In 1530, Henry VIII forced the University to accept his divorce from Catherine of Aragon, and during the Reformation in the 16th century, the Anglican churchmen Cranmer, Latimer and Ridley were tried for heresy and burnt at the stake in Oxford. The University was Royalist in the Civil War, and Charles I held a counter-Parliament in Convocation House, and in the late 17th century, the Oxford philosopher John Locke, suspected of treason, was forced to flee the country. The University assumed a leading role in the Victorian era, especially in religious controversy. From 1833 onwards The Oxford Movement sought to revitalise the Catholic aspects of the Anglican Church and in 1860 the new University Museum was the scene of a famous debate between Thomas Huxley, champion of evolution, and Bishop Wilberforce.
From 1878, academic halls were established for women and they were admitted to full membership of the University in 1920. Five all-male colleges first admitted women in 1974 and, since then, all colleges have changed their statutes to admit both women and men. During the 20th and early 21st centuries, Oxford added to its humanistic core a major new (remind me again when Darwin published Origin of Species? Oh yes, 1861 so hardly a ‘new’ science.) research capacity in the natural and applied sciences, including medicine. In so doing, it has enhanced and strengthened its traditional role as an international focus for learning and a forum for intellectual debate.

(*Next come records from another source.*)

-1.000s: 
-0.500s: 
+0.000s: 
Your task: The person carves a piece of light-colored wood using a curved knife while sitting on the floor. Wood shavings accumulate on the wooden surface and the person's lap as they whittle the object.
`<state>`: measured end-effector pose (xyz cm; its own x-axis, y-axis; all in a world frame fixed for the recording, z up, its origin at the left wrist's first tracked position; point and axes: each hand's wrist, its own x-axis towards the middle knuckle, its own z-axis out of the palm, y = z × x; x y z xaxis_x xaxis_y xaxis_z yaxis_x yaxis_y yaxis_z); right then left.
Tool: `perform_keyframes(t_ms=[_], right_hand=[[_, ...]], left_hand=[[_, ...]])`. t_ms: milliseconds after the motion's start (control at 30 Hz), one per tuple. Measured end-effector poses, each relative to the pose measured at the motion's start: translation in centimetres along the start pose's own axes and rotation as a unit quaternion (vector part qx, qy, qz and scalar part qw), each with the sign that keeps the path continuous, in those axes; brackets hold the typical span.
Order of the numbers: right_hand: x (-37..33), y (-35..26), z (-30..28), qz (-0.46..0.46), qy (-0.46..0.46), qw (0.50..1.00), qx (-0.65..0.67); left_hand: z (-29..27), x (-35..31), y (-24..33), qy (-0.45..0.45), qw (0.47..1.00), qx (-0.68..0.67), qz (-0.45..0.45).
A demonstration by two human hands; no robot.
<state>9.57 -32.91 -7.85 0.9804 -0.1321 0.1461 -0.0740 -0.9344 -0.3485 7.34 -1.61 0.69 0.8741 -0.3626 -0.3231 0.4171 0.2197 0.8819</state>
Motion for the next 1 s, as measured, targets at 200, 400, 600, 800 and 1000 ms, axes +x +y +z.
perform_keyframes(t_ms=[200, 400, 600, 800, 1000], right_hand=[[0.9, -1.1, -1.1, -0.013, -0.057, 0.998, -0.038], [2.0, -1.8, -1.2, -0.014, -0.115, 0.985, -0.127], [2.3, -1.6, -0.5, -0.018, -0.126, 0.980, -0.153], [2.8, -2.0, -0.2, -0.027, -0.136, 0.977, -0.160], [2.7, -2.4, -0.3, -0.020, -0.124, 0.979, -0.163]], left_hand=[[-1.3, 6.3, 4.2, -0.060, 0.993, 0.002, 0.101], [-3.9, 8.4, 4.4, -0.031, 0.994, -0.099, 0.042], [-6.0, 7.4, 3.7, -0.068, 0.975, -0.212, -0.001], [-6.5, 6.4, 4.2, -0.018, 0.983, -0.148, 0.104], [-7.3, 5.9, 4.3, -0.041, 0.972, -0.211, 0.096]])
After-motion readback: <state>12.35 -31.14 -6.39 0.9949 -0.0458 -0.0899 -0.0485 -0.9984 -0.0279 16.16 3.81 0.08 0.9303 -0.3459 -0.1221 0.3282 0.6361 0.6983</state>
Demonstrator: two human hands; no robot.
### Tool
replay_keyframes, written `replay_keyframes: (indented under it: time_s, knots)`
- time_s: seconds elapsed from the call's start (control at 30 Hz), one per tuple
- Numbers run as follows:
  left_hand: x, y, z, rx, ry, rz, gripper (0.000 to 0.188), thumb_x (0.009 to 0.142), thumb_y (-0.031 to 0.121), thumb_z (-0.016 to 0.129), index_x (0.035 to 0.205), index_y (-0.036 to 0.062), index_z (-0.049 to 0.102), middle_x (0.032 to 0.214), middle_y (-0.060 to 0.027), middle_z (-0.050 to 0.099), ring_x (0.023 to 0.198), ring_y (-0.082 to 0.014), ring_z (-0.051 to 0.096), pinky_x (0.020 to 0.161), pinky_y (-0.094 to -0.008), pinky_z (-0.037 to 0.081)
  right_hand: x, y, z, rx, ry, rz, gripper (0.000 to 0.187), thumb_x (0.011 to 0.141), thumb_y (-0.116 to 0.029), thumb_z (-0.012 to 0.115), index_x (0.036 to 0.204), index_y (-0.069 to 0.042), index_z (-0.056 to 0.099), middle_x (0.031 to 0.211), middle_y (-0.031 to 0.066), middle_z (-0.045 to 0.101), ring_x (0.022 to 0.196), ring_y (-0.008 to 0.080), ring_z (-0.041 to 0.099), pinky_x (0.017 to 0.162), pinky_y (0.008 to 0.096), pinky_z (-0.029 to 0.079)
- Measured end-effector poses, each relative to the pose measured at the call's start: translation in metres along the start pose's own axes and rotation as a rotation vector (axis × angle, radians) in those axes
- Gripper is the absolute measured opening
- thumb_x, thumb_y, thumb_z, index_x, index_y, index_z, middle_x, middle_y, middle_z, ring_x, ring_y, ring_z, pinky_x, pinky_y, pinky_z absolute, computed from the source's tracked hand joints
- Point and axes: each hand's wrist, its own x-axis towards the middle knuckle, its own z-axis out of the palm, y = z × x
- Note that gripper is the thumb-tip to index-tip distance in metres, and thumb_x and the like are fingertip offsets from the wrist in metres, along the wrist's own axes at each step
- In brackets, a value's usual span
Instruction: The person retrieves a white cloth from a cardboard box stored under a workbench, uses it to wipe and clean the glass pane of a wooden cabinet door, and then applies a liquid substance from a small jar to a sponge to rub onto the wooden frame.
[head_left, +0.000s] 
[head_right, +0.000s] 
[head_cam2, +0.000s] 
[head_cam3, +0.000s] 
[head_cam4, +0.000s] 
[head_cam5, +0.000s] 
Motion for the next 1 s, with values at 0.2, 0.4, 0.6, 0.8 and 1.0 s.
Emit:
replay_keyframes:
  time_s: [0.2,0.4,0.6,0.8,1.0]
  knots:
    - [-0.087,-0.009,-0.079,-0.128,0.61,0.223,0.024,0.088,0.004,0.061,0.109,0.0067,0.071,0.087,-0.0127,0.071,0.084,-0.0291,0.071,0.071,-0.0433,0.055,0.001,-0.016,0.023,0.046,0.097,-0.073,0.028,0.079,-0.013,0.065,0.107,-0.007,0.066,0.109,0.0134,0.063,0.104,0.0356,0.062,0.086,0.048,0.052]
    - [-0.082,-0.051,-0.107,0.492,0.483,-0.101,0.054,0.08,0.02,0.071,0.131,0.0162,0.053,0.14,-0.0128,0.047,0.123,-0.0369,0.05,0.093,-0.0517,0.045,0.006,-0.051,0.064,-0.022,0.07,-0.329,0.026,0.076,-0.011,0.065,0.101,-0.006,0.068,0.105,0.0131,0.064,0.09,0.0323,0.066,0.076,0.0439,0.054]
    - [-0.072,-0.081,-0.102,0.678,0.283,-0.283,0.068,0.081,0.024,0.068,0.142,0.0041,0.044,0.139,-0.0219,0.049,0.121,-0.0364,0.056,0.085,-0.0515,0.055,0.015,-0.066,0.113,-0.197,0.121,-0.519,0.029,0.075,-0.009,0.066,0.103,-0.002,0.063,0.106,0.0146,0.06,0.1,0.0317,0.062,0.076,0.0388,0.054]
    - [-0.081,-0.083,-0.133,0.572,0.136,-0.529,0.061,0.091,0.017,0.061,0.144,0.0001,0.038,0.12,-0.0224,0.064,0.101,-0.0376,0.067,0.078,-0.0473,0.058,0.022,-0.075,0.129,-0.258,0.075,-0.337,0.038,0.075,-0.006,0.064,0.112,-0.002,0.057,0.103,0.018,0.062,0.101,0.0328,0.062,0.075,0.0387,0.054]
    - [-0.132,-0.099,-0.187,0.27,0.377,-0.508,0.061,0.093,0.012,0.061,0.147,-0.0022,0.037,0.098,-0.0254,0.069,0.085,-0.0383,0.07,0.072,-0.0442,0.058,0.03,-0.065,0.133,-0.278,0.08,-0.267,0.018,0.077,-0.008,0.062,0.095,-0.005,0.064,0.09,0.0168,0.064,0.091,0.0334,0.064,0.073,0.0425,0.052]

The less influence and authority granted to the church over matters of higher education and laws concerning blasphemy and civil rights, the further forward we have managed to progress both in science and society. No longer are ordinary people socially expected to trot along to Sunday services to nod and agree with every word a speaker bellows at them in a language they cannot understand, let alone read for themselves. The time that the church has had authority over us is long past expired. It is not surprising that they are unhappy about it, when you consider the grandeur and prominence which their church given (NOT God-given)and self-assumed authority magically entitled them too. Due to the heavy mental shackles and religious bullying hampering our progress as a species, it has taken us centuries just to get where we are today and we have had to fight every step of the way against walls of superstitions dogma and greedy power grasping.
As education was made available and eventually free and compulsory to the masses, and unhindered scientific research has provided us with solid and testable answers, religion has had to work harder and harder to not only to explain their nonsensical mythology, but to justify their artificially exalted social positions. The time has come to look the pushy believers and the church squarely in eye and tell them very firmly that we do NOT recognise their authority over us and will no longer tolerate their bullying and public tantrums over their rightfully waning authority.